Dan tentu saja membuat pakaian dalam yang aku kenakan saat itu tercetak dan terlihat jelas dari luar. Hujan turun begitu derasnya, petir menyambar nyambar, tak mungkin aku meneruskan perjalanan. Walaupun dengan pakaian yang sudah basah kuyup, aku tetap memutuskan untuk berteduh. Akhirnya aku menemukan tempat juga.
Di emperan toko yang sudah tutup itu aku istirahatkan tubuhku dari terpaan air hujan. Tidak ada siapa-siapa di situ, sambil menunggu hujan reda, aku periksa kembali isi jok sepeda motorku, barangkali ada lap bersih yang bisa aku gunakan untuk handuk.
Ahh, sial ternyata tidak ada satupun. Sambil meratapi hujan dalam kedinginan itu, aku dikagetkan oleh pengendara lain yang berteduh di tempat itu. Ternyata ia seorang polisi, tergambar dari seragam coklat yang ia kenakan. Mataku terus mengikuti laju motor yang ia gunakan, hingga terparkir dan dimatikan mesinnya oleh empunya.

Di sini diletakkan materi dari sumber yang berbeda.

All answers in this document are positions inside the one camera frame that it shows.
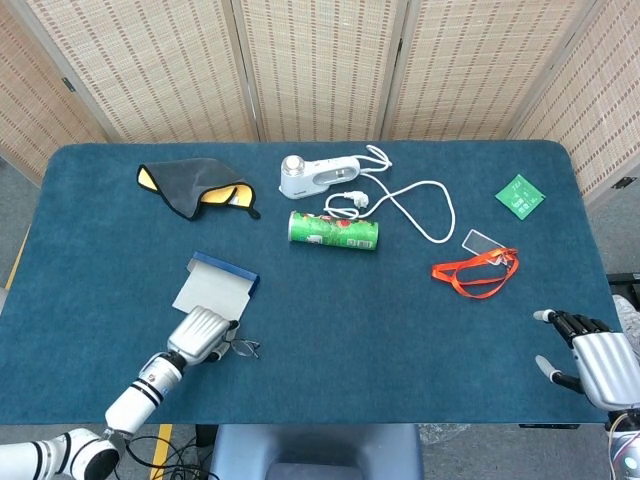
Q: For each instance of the green chips can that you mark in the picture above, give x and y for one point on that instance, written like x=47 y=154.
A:
x=335 y=231

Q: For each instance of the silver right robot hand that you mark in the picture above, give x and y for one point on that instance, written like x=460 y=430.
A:
x=610 y=370

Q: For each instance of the woven bamboo screen panel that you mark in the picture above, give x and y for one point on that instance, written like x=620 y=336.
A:
x=150 y=65
x=475 y=65
x=320 y=65
x=600 y=100
x=30 y=100

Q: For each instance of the green square packet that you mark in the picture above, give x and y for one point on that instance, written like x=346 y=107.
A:
x=520 y=196

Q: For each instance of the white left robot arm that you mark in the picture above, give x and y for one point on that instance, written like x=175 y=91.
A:
x=135 y=400

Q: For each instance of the yellow floor tape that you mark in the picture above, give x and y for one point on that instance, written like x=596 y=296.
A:
x=17 y=260

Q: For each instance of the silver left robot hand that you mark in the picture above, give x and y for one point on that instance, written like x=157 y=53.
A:
x=197 y=332

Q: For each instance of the blue grey robot torso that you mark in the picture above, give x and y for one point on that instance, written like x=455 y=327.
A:
x=320 y=450

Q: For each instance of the blue eyeglass case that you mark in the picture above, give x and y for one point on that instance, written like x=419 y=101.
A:
x=215 y=290

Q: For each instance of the wire-rim eyeglasses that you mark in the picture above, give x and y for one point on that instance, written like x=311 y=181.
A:
x=244 y=347

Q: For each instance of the black furniture base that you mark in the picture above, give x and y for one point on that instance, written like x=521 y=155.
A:
x=625 y=280

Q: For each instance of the clear plastic badge holder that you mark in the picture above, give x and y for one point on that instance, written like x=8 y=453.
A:
x=481 y=242

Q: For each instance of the teal carpet table cover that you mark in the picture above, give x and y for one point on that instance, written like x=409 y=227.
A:
x=350 y=325

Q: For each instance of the grey and yellow cloth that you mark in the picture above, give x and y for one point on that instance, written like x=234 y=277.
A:
x=190 y=180

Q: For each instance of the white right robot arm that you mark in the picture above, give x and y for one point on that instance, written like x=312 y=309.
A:
x=627 y=450

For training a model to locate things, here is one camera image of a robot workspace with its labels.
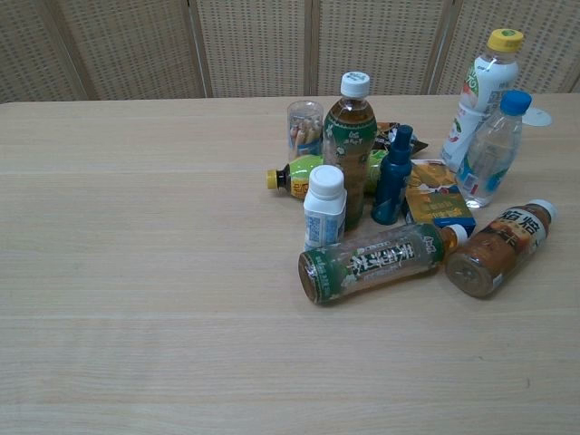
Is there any small white milk bottle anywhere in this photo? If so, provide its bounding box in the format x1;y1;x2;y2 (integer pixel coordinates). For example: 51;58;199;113
303;164;348;251

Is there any yellow-cap green label drink bottle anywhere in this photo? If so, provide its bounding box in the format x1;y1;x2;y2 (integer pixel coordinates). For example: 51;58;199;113
266;152;384;202

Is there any green tea bottle white cap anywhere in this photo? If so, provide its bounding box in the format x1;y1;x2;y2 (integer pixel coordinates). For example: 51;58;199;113
297;222;469;307
322;71;378;233

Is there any clear cup of biscuit sticks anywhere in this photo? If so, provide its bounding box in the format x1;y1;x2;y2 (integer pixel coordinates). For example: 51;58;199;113
286;100;324;161

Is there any dark blue spray bottle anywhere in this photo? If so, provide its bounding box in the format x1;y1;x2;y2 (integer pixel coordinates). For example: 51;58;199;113
372;124;416;226

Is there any dark snack packet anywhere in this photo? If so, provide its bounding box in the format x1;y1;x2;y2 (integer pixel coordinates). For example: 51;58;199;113
373;120;430;160

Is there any yellow and blue carton box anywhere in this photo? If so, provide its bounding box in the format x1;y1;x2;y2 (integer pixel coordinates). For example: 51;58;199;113
402;159;478;233

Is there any woven rattan folding screen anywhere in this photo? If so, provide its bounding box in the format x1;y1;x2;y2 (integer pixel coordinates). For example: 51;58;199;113
0;0;580;104

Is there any brown tea bottle white cap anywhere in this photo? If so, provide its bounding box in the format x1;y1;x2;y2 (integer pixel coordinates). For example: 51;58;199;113
444;198;560;300

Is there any clear water bottle blue cap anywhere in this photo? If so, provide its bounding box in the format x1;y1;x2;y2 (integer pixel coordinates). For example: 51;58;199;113
455;89;532;209

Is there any white drink bottle yellow cap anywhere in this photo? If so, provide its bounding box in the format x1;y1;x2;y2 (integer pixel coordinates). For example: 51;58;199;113
440;28;526;174

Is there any white round paper disc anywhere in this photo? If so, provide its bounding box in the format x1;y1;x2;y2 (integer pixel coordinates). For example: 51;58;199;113
522;107;554;130

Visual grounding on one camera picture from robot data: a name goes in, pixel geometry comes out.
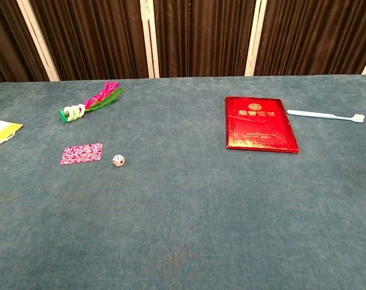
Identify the pink patterned card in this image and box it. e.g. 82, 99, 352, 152
60, 142, 104, 166

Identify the brown folding screen white frame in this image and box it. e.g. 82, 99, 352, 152
0, 0, 366, 86

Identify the blue table cloth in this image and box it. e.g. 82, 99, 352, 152
0, 74, 366, 290

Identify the white yellow paper bag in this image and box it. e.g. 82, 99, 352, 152
0, 117, 24, 152

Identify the light blue toothbrush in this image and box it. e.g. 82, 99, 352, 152
286, 109, 366, 124

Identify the red certificate folder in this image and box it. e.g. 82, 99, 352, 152
225, 96, 300, 154

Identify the pink green feather shuttlecock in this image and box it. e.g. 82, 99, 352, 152
59, 80, 125, 124

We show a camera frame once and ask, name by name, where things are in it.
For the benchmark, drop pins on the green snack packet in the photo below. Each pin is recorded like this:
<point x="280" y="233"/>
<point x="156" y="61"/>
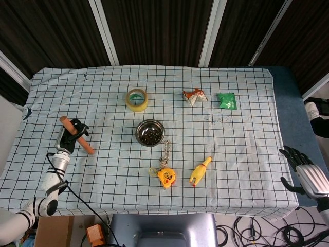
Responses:
<point x="227" y="101"/>

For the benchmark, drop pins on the black device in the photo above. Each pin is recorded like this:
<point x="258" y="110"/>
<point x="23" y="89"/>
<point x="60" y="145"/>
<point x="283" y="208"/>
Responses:
<point x="323" y="106"/>

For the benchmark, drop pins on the yellow rubber chicken toy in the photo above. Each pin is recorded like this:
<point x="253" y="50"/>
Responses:
<point x="199" y="173"/>

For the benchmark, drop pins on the white black checked tablecloth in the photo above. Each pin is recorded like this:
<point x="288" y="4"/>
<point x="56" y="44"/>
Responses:
<point x="231" y="154"/>

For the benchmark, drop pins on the wooden stick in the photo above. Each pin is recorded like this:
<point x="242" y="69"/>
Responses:
<point x="87" y="148"/>

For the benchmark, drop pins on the orange box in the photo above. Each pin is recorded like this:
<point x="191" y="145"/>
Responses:
<point x="95" y="235"/>

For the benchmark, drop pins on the white partition post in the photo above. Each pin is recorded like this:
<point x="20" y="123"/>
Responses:
<point x="105" y="33"/>
<point x="270" y="33"/>
<point x="212" y="33"/>
<point x="317" y="88"/>
<point x="13" y="69"/>

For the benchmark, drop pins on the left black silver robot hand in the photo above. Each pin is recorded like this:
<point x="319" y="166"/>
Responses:
<point x="69" y="144"/>

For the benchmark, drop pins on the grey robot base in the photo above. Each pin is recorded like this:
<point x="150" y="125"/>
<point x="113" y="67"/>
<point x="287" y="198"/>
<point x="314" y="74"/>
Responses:
<point x="164" y="229"/>

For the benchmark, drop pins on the crumpled white orange wrapper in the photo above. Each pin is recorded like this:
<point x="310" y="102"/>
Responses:
<point x="194" y="97"/>

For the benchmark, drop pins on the dark brown curtain panel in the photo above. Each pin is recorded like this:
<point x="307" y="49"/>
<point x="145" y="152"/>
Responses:
<point x="303" y="38"/>
<point x="51" y="31"/>
<point x="239" y="33"/>
<point x="159" y="31"/>

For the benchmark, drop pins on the yellow tape measure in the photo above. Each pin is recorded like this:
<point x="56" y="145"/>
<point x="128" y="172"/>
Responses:
<point x="166" y="177"/>

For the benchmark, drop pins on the yellow adhesive tape roll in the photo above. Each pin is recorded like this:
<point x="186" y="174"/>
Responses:
<point x="137" y="106"/>

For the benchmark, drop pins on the brown cardboard box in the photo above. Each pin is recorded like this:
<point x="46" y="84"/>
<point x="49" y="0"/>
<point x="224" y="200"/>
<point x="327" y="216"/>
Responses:
<point x="54" y="231"/>

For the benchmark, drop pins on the white shoe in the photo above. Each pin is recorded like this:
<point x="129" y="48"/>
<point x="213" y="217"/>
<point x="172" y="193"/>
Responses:
<point x="312" y="110"/>

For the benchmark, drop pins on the stainless steel bowl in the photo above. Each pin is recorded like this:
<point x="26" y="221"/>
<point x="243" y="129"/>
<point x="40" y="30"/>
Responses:
<point x="149" y="133"/>

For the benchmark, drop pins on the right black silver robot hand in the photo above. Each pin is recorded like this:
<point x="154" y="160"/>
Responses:
<point x="312" y="177"/>

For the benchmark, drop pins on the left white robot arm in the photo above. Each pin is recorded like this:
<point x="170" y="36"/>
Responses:
<point x="52" y="180"/>

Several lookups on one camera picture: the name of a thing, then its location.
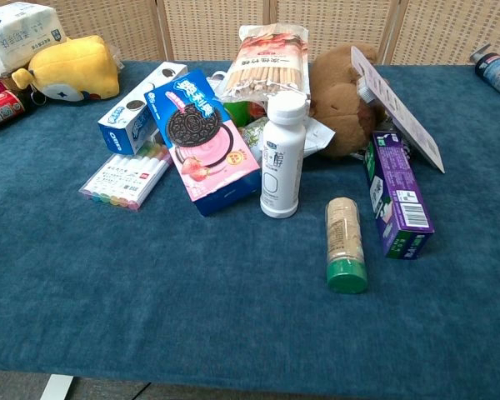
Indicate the woven rattan folding screen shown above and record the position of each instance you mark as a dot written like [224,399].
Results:
[216,29]

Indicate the blue velvet table cloth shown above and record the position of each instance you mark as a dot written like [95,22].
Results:
[191,291]

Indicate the white plastic wrapper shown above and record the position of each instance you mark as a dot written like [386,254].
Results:
[318,135]

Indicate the pale purple card package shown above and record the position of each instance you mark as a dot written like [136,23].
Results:
[396,112]

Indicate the red snack can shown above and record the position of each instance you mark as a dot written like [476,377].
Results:
[2,109]

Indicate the dark blue tube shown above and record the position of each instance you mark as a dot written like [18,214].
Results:
[498,73]

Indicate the white yogurt drink bottle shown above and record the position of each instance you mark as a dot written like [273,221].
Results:
[281,162]

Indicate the pastel highlighter marker pack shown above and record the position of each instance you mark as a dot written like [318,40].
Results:
[127,179]

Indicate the pink strawberry Oreo box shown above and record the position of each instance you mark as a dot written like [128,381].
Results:
[200,141]

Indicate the white table leg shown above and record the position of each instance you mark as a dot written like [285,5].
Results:
[56,387]

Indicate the blue white Oreo box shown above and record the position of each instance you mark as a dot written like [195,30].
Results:
[137,112]

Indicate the brown plush toy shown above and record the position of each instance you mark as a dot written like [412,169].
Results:
[341,104]

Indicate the green capped spice jar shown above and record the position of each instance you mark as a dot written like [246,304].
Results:
[345,246]

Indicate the purple rectangular carton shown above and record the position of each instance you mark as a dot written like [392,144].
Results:
[400,200]

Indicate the bamboo chopsticks bag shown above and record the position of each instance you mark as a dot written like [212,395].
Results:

Polisi tersebut segera melepas helmnya, orangnya sudah cukup berumur, tergambar dari beberapa uban yang terlihat di rambut cepaknya, kutaksir umurnya sekitar 40 an. Kumisnya tebal, dan di pipi dan janggutnya terdapat bekas cukuran brewok yang mulai tumbuh tipis.
Tatapannya ramah, sekilas mirip satu tokoh polisi yang kerap aku lihat di televisi. Ahh, namun aku lupa siapa namanya. Orangnya berwibawa, mungkin karena tubuhnya yang tinggi besar dan ditambah kumis tebalnya itu.
“Mbak, mbak.” Tiba-tiba aku tersadar dari lamunanku. Ternyata bapak polisi itu telah berdiri di hadapanku.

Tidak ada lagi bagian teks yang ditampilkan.